AIM OF THE TASK »
The answer is a single figure: how many lines below contain the word "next".

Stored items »

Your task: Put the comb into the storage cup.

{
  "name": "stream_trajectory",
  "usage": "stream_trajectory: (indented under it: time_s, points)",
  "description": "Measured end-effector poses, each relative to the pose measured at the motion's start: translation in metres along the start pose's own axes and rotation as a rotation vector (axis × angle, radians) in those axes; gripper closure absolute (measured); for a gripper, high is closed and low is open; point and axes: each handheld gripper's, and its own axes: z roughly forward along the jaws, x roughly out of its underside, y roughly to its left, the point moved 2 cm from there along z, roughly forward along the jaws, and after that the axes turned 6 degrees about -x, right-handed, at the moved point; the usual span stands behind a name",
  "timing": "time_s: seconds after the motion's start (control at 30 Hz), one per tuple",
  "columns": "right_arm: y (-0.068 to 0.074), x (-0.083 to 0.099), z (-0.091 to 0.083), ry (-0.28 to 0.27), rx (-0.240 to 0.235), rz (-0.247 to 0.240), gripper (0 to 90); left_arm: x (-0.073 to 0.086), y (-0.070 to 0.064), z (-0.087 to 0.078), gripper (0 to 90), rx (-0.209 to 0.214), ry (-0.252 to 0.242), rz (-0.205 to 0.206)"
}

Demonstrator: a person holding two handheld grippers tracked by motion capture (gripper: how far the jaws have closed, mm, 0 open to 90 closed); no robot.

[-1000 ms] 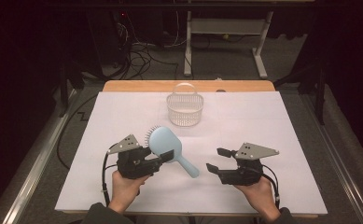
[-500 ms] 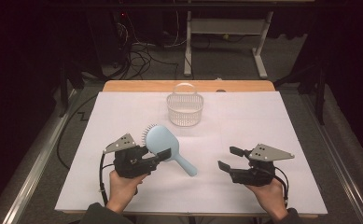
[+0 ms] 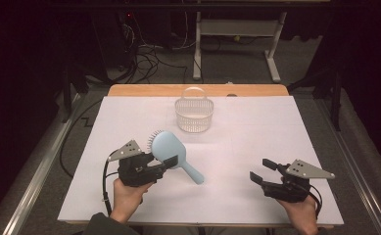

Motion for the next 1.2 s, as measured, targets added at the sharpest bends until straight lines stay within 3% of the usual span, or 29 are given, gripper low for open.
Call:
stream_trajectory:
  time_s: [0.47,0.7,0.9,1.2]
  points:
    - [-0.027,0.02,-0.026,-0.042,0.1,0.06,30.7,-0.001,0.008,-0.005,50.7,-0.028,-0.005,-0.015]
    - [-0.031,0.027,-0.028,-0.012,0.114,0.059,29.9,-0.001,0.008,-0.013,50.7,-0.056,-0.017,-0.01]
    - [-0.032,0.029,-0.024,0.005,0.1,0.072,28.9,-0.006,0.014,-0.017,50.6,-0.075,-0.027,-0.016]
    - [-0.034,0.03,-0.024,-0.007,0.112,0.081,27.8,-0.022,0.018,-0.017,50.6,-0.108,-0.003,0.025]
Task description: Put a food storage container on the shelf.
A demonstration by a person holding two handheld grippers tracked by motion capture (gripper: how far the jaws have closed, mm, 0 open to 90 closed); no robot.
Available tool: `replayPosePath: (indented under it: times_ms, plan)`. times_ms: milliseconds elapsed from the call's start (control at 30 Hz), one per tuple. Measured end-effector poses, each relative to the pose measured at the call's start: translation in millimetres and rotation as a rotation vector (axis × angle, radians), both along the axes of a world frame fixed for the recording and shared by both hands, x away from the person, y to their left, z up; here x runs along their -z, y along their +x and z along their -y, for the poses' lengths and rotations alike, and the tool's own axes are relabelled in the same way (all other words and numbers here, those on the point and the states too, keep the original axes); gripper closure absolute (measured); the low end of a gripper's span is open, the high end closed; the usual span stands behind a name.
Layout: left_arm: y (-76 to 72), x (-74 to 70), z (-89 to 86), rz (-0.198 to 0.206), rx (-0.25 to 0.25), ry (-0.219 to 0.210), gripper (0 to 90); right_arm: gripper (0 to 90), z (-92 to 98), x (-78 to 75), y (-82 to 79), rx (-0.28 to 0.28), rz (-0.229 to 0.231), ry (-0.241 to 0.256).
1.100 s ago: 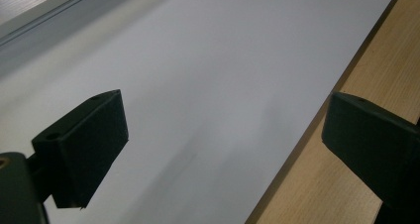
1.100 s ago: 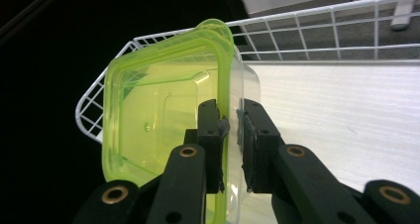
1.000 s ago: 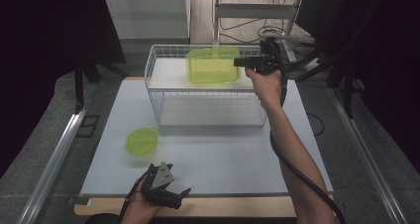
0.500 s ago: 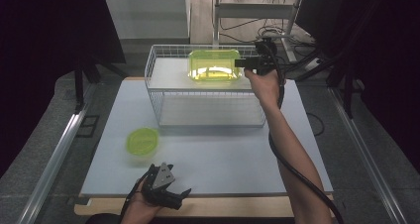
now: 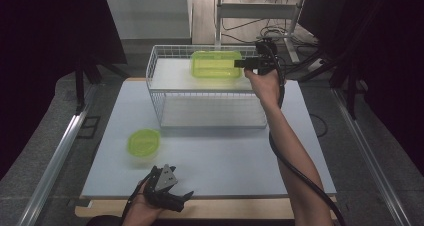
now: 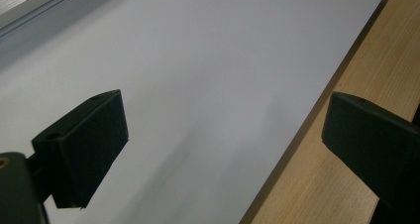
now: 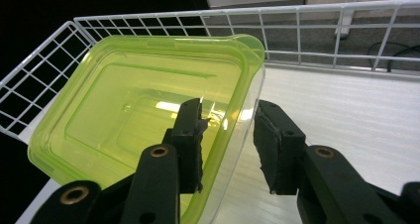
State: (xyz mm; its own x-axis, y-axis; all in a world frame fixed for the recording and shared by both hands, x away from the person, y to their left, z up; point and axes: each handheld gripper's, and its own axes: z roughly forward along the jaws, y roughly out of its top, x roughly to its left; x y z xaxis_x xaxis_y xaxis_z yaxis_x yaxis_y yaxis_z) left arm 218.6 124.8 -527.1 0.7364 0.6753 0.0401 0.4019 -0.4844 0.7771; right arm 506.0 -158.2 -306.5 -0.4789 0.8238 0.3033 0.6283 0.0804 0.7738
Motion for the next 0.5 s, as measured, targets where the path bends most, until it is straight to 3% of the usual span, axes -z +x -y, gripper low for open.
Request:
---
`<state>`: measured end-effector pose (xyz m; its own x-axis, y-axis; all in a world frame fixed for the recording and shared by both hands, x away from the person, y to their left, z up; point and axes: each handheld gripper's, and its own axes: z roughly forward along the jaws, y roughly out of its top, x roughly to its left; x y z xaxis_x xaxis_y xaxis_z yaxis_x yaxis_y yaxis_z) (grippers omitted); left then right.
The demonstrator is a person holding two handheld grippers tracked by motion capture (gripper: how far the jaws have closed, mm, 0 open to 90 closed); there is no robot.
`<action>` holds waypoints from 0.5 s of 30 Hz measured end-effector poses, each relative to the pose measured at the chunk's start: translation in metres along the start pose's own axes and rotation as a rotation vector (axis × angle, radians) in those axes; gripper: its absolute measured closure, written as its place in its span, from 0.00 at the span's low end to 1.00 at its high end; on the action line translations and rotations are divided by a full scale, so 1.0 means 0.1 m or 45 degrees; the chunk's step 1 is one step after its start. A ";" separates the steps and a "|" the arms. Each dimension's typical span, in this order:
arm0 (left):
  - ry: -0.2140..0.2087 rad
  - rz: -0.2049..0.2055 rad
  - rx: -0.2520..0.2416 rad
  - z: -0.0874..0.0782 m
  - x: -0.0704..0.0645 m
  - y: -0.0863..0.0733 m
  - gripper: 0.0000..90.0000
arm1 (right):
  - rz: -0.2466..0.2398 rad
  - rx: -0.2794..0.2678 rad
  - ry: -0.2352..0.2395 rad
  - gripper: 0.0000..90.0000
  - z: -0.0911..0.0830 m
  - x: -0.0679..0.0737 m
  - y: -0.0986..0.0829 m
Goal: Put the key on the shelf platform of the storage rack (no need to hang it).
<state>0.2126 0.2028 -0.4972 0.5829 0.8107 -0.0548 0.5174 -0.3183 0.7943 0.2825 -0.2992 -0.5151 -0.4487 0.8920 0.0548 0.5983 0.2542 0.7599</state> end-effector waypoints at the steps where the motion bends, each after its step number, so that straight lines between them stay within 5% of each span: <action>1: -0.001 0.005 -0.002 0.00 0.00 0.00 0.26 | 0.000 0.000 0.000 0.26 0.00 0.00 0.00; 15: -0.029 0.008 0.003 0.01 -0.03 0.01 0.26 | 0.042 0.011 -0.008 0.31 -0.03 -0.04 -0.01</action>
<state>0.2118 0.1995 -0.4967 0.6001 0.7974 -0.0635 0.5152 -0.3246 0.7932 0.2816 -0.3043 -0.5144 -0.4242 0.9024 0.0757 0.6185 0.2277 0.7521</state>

ANSWER FOR THIS EXERCISE »
2